Collected data entries
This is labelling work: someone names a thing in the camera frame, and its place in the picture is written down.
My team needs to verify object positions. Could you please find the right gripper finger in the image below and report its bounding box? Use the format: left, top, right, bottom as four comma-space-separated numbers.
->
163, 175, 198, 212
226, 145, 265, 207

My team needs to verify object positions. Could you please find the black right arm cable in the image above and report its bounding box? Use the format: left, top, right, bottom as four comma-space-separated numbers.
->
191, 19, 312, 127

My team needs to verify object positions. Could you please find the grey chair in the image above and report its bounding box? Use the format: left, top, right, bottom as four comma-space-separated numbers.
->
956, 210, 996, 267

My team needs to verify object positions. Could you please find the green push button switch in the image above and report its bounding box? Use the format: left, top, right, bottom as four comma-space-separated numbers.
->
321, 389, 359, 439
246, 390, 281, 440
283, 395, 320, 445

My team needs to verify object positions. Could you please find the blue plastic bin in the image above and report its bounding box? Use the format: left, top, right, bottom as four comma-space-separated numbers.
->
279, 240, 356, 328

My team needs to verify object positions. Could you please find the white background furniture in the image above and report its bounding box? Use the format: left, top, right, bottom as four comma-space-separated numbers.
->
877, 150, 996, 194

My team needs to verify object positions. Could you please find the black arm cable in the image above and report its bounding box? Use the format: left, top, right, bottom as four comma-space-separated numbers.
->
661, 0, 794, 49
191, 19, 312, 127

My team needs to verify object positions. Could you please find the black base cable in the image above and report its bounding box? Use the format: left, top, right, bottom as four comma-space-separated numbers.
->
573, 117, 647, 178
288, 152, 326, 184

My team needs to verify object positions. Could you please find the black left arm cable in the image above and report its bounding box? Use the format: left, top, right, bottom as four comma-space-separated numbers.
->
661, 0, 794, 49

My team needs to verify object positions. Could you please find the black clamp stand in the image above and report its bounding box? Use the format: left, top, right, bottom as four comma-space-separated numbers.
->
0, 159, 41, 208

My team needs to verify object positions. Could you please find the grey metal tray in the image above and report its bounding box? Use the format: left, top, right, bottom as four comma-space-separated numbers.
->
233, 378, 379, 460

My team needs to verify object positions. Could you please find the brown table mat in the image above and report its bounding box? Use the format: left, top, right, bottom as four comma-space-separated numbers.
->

- Assignment
In the lines above, find the word "grey" and copy each line that contains it.

- Output for this task
My team needs to verify object positions. Could you please find the grey chair in the image above and report its bounding box? Use the format: left, top, right, bottom as four comma-space-separated numbers.
My team needs to verify object positions. Could you please find the grey metal tray in the image above and report its bounding box? Use the format: left, top, right, bottom as four comma-space-separated numbers.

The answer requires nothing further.